# TT75 A PTO shaft keeps turning



## John Adkins (Aug 9, 2018)

Just replaced the clutch, pressure plate and throw out bearing in my NH TT75 A. It runs and pulls like a champ now, but the PTO shaft won't stop even when disengaged. Any ideas?


----------



## RC Wells (Dec 26, 2008)

The front clutch is set too tight. Did you use the New Holland setup tool? If not, do that and the problem will be solved.


----------



## John Adkins (Aug 9, 2018)

RC Wells said:


> The front clutch is set too tight. Did you use the New Holland setup tool? If not, do that and the problem will be solved.

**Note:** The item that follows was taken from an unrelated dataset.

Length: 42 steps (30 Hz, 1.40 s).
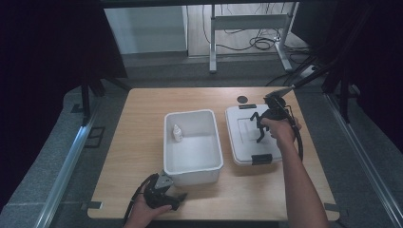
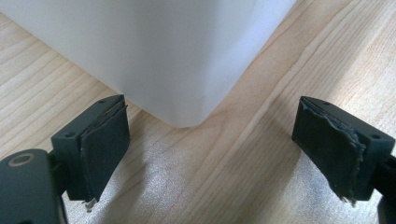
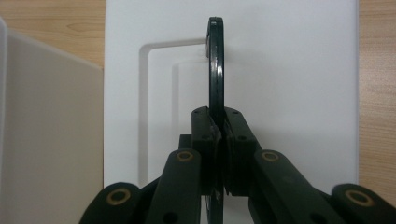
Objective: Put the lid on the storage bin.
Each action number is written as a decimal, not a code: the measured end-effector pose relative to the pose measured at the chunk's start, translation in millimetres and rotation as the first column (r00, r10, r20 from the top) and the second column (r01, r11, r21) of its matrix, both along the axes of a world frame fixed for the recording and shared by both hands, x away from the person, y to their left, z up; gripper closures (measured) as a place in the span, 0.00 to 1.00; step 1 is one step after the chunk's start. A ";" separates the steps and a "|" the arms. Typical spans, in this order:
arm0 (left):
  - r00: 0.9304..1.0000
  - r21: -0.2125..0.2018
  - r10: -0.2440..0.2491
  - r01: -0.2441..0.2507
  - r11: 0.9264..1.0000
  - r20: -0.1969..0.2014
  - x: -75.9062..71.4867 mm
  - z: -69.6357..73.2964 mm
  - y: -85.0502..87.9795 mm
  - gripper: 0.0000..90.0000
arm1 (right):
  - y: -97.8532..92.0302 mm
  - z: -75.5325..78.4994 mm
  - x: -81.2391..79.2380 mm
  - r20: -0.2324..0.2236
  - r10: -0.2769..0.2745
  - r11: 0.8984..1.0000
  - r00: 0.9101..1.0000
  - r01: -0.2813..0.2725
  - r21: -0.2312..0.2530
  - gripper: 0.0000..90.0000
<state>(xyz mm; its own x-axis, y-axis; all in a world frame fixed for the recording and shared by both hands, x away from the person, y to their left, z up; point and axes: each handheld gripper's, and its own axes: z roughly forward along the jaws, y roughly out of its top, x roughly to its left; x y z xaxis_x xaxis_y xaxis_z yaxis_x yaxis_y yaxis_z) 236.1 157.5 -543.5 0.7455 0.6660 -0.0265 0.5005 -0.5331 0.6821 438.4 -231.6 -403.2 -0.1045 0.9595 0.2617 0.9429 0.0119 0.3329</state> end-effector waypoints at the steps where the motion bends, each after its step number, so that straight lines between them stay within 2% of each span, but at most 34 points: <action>1: 1.000 0.000 0.000 0.000 1.000 0.000 0.0 0.0 0.0 0.12 | 0.0 0.0 0.0 0.000 0.000 1.000 1.000 0.000 0.000 0.95; 4: 1.000 0.000 0.000 0.000 1.000 0.000 0.0 0.0 0.0 0.12 | -0.6 5.8 -4.3 0.015 -0.002 1.000 1.000 0.002 -0.008 0.95; 11: 1.000 0.000 0.000 0.000 1.000 0.000 0.0 0.0 0.0 0.12 | -1.5 12.5 -9.3 0.021 -0.001 1.000 1.000 0.001 0.010 0.95; 15: 1.000 0.000 -0.001 0.001 1.000 -0.001 0.0 0.0 0.1 0.12 | -1.3 18.4 -12.3 0.033 0.000 1.000 0.999 0.000 -0.007 0.95; 24: 1.000 0.000 -0.001 0.001 1.000 -0.002 0.1 0.1 0.1 0.12 | -4.9 41.5 -19.3 0.062 -0.005 1.000 0.998 0.003 0.020 0.95; 27: 1.000 0.000 -0.001 0.001 1.000 -0.002 0.0 0.1 0.1 0.12 | -2.1 50.8 -22.7 0.069 0.010 1.000 0.998 -0.011 0.013 0.95; 37: 1.000 0.001 -0.002 0.002 1.000 -0.002 -0.1 0.2 0.1 0.12 | 6.5 61.7 -26.8 0.087 0.028 0.999 0.996 -0.031 0.032 0.95; 42: 1.000 0.001 -0.001 0.001 1.000 -0.002 0.0 0.1 0.1 0.12 | 17.2 69.7 -29.5 0.105 0.050 0.998 0.993 -0.055 0.043 0.95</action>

I bought the clutch kit from KY Clutch, it came with a black plastic tool to align the clutch. Should I get one from NH?


----------



## RC Wells (Dec 26, 2008)

I would do exactly as the New Holland repair manual describes, with the New Holland tool. You need the space between the two components of the pressure plate system spot on.


----------



## John Adkins (Aug 9, 2018)

RC Wells said:


> I would do exactly as the New Holland repair manual describes, with the New Holland tool. You need the space between the two components of the pressure plate system spot on.


Ok Thanks. Would the clutch being adjusted too tight do it as well? The clutch has no play in it. As soon as you let off the clutch at all it engages.


----------



## sixbales (May 18, 2011)

When you push the clutch down with your hand, you should have 1" to 1-1/2" of free travel before you feel the clutch engage. If not, adjust the linkage.


----------



## John Adkins (Aug 9, 2018)

sixbales said:


> When you push the clutch down with your hand, you should have 1" to 1-1/2" of free travel before you feel the clutch engage. If not, adjust the linkage.


Ok going to try that


----------